**WHAT TO PRODUCE:** Which of the lines below mention the word "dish"? Pull each one out.

**DATA EXCERPT:**
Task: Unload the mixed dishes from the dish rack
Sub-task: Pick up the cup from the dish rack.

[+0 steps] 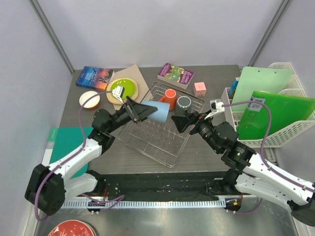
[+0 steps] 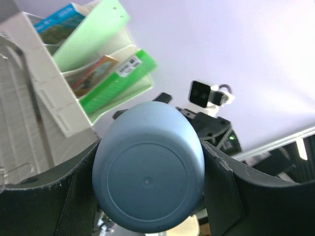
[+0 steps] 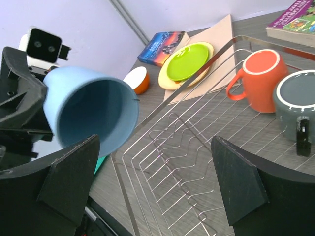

**EXERCISE SOLUTION:**
Task: Unload the mixed dishes from the dish rack
Sub-task: Pick up the cup from the dish rack.

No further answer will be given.